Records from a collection
☆ ☆ ☆ ☆ ☆ ☆ ☆

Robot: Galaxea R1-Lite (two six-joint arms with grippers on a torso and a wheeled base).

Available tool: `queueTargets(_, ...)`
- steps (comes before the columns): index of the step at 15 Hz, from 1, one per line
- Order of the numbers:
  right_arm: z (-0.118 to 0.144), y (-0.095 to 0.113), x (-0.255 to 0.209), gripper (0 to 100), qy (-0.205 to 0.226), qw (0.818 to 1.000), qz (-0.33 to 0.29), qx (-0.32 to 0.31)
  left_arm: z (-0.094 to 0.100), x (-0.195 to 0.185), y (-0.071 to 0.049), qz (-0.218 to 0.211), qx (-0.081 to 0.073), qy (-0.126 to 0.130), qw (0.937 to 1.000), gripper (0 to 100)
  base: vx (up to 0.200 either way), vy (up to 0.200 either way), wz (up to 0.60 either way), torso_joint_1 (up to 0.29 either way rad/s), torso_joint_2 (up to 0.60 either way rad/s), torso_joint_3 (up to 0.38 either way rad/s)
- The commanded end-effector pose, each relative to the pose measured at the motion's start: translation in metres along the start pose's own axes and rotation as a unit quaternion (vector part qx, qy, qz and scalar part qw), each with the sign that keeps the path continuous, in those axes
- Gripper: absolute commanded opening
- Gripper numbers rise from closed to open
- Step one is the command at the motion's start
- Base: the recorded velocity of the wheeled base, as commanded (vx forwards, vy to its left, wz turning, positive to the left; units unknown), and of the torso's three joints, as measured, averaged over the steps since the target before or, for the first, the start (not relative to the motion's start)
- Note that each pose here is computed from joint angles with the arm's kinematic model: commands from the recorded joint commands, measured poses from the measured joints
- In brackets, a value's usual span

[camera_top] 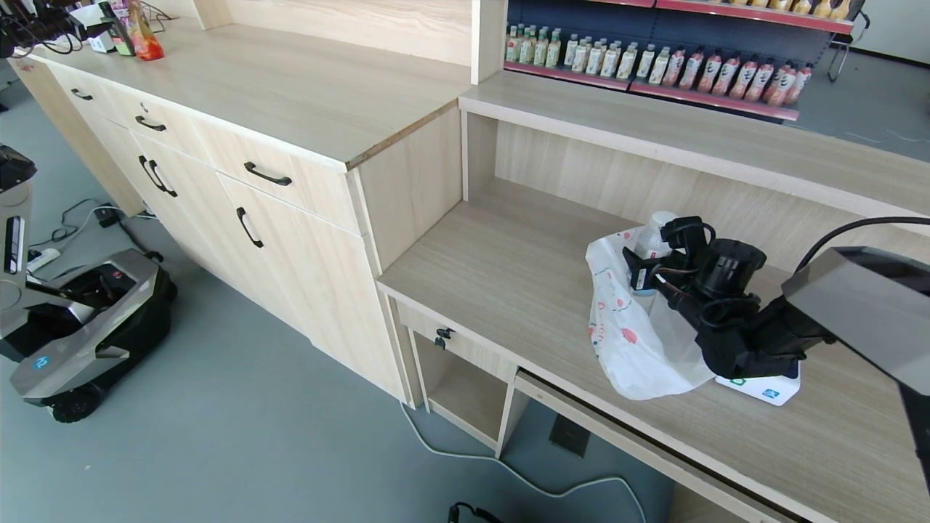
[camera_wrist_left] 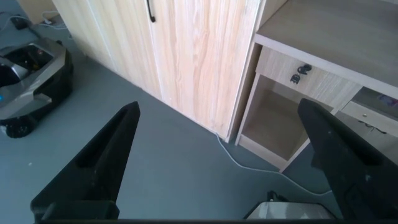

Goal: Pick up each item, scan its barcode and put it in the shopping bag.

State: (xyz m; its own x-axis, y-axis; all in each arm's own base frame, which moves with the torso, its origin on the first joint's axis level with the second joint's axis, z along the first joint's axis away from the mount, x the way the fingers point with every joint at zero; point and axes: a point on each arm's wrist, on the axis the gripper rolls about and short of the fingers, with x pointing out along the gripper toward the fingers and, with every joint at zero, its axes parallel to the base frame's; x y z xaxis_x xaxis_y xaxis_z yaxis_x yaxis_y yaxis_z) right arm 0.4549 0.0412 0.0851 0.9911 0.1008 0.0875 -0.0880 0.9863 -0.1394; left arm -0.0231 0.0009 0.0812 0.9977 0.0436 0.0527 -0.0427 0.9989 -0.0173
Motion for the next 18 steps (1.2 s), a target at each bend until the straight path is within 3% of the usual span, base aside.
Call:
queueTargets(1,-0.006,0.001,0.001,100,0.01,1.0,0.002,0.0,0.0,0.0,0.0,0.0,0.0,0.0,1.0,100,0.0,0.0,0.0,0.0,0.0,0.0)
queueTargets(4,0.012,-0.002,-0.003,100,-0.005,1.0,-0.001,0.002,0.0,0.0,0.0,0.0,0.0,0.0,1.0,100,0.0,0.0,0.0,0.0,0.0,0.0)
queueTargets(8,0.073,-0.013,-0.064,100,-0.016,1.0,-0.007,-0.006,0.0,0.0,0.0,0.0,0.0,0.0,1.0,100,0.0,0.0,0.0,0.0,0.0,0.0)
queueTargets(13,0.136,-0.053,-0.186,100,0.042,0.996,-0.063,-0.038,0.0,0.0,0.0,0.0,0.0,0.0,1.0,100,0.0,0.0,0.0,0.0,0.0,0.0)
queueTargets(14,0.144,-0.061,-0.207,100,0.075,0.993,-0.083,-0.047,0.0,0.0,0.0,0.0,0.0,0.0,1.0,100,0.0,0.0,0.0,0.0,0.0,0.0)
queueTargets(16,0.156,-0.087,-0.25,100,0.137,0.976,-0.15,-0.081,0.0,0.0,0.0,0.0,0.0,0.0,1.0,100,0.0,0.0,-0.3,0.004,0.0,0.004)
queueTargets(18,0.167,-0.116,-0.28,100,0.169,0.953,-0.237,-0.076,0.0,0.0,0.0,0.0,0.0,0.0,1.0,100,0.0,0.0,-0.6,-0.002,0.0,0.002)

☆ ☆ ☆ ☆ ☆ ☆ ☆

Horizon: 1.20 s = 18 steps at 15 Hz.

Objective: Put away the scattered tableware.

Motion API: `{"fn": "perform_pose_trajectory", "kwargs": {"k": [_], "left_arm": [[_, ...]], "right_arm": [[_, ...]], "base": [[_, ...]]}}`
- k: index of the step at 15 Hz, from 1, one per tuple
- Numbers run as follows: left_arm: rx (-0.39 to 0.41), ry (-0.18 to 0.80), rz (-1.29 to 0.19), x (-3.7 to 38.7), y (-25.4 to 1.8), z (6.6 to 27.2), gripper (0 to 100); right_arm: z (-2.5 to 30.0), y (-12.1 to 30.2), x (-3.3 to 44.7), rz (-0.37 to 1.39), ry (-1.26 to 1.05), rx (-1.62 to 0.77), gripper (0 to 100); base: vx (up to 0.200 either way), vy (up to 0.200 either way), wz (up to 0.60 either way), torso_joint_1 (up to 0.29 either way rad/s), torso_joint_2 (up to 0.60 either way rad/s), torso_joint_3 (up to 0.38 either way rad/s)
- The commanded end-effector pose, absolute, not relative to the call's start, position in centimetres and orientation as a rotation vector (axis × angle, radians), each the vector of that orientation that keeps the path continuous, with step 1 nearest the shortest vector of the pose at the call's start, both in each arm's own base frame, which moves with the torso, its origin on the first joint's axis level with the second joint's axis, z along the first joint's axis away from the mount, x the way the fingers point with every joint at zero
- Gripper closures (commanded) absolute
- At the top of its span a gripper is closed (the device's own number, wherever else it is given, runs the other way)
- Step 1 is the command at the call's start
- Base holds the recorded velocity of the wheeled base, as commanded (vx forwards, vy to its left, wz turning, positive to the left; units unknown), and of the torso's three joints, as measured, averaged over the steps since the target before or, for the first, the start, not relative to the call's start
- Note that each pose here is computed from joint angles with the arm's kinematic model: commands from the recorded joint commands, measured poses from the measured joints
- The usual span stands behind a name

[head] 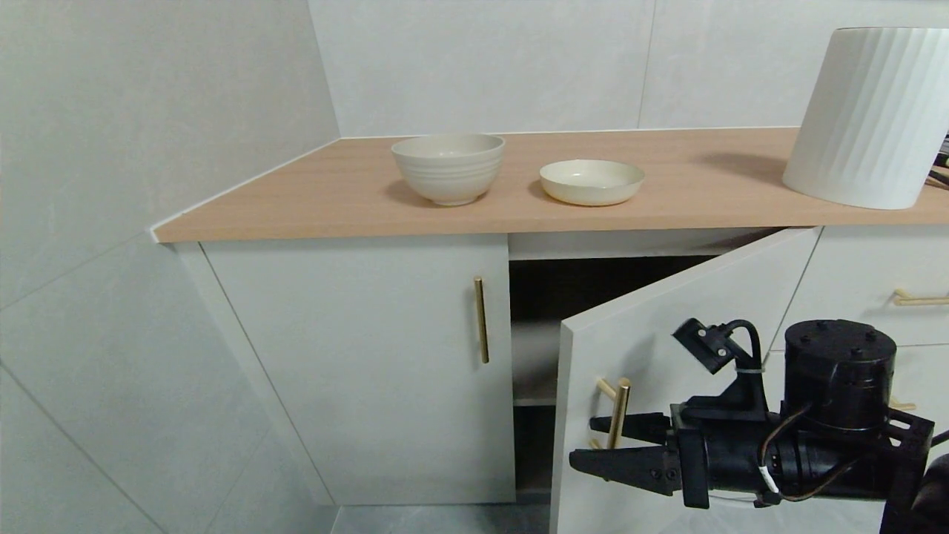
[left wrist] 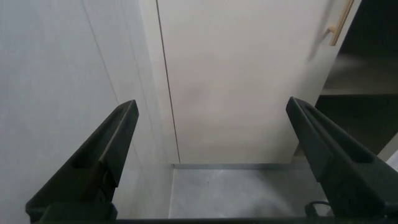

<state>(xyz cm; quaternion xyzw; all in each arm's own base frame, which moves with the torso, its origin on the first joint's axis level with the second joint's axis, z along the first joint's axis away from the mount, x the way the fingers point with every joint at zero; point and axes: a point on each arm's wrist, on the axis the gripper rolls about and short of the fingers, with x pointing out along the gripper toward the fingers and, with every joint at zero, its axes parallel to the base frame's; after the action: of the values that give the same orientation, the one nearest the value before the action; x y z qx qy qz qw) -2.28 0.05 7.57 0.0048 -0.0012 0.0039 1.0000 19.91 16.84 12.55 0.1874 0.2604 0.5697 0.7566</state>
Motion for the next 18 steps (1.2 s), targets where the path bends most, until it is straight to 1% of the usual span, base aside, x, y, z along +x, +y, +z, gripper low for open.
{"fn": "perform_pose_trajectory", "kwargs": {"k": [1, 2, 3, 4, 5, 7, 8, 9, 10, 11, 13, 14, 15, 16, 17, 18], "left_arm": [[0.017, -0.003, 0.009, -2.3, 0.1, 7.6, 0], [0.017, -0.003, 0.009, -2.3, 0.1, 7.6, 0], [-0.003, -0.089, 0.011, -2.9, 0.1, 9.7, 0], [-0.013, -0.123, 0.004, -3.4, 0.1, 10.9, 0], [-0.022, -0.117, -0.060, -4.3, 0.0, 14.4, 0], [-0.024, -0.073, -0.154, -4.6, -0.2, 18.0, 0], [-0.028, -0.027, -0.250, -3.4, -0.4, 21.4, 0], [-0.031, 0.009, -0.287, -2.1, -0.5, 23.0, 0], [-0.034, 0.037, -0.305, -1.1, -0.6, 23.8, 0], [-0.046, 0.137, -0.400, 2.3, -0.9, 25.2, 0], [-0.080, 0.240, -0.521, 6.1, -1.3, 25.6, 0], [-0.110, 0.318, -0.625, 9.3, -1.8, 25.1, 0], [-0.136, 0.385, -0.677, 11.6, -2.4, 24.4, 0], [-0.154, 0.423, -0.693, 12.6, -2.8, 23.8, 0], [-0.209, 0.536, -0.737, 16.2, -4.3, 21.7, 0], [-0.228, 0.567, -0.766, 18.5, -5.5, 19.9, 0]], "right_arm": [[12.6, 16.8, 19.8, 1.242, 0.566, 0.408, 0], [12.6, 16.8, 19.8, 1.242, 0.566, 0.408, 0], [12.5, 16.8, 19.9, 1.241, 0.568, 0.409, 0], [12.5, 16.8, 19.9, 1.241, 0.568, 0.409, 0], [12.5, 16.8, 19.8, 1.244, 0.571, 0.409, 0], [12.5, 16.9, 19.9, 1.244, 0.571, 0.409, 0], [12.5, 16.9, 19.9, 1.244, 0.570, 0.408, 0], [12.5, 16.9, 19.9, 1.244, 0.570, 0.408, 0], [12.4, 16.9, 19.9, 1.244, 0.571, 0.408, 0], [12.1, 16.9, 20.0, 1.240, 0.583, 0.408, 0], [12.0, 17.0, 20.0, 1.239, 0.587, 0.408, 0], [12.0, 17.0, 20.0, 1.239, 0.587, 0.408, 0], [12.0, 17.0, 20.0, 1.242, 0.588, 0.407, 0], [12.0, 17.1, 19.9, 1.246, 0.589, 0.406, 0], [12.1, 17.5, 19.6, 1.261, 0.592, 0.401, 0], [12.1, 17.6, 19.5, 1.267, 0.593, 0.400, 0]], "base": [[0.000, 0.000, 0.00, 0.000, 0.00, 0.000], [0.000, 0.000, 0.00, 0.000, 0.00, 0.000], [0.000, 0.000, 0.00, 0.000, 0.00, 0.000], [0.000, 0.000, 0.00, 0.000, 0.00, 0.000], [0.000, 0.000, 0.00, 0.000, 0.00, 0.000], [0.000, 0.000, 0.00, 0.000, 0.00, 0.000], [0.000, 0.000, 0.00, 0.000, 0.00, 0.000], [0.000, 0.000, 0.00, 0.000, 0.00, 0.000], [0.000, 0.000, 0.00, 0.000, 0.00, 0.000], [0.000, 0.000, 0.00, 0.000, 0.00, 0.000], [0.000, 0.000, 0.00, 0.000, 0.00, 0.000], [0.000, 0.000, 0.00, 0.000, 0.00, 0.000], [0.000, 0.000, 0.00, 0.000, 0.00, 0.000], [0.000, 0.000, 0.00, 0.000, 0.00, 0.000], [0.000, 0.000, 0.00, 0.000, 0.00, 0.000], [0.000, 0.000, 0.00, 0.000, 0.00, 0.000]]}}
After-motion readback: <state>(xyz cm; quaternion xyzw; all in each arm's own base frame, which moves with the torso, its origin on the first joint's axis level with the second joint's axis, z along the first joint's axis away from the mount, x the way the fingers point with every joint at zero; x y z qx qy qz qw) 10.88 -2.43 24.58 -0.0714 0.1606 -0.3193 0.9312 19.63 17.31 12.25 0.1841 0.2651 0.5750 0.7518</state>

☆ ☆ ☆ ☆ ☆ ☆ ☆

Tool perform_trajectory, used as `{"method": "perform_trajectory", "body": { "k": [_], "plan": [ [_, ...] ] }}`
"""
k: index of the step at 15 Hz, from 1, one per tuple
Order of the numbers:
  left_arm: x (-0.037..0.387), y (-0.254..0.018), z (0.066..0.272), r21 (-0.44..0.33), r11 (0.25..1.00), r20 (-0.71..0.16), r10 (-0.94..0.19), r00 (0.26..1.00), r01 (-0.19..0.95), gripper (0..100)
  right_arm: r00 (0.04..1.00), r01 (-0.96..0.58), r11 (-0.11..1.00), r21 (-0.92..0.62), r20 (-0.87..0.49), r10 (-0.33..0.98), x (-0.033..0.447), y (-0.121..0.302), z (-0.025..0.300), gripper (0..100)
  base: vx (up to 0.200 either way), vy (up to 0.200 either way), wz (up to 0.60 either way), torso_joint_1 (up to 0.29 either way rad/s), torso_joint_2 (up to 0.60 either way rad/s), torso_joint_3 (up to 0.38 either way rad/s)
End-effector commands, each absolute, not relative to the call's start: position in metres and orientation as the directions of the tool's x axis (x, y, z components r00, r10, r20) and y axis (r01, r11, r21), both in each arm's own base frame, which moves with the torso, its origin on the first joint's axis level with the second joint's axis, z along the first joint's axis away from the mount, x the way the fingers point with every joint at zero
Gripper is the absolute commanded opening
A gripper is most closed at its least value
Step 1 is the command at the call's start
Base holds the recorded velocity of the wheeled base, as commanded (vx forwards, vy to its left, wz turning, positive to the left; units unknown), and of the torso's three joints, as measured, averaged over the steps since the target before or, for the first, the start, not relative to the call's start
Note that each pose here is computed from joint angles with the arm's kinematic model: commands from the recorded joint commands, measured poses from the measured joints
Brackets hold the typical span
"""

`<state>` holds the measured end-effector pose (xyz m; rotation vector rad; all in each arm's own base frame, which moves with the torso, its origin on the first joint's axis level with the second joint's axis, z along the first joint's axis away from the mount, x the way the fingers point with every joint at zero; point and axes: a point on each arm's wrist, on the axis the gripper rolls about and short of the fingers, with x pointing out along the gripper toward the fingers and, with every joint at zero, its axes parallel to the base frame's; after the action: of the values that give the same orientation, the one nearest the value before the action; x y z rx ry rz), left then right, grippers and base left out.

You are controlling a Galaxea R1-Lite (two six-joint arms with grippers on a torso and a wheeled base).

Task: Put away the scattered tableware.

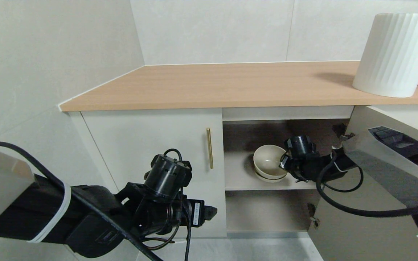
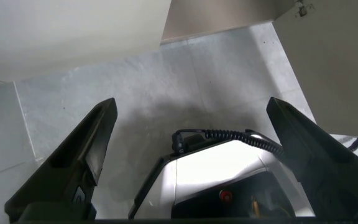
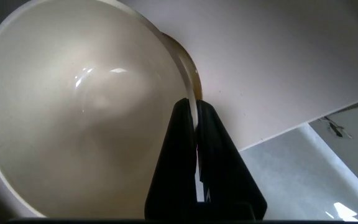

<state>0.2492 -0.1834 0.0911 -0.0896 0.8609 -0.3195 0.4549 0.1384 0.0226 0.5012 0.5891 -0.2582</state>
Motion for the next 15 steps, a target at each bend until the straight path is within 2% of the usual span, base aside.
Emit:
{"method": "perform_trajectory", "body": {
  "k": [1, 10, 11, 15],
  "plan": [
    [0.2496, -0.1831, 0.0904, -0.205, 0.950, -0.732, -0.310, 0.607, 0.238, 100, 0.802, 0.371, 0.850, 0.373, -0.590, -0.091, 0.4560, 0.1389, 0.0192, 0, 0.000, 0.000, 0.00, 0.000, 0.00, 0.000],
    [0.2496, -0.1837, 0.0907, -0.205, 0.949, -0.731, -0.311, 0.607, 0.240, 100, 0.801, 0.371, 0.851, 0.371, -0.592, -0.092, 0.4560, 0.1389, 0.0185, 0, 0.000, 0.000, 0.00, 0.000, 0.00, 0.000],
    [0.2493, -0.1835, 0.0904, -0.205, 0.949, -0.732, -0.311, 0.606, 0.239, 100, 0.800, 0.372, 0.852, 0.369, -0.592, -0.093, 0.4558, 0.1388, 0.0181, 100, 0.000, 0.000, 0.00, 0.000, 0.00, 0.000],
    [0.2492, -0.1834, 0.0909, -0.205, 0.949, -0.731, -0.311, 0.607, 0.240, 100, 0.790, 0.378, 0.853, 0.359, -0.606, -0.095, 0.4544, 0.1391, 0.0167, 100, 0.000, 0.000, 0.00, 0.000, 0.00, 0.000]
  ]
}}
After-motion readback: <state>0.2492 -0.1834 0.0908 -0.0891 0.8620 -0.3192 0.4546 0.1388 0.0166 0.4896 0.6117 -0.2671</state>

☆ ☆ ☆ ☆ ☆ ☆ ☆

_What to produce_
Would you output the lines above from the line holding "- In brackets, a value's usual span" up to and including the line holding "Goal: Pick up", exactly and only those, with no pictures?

_Solution to the exercise_
- In brackets, a value's usual span

[camera_top] 
[camera_wrist_left] 

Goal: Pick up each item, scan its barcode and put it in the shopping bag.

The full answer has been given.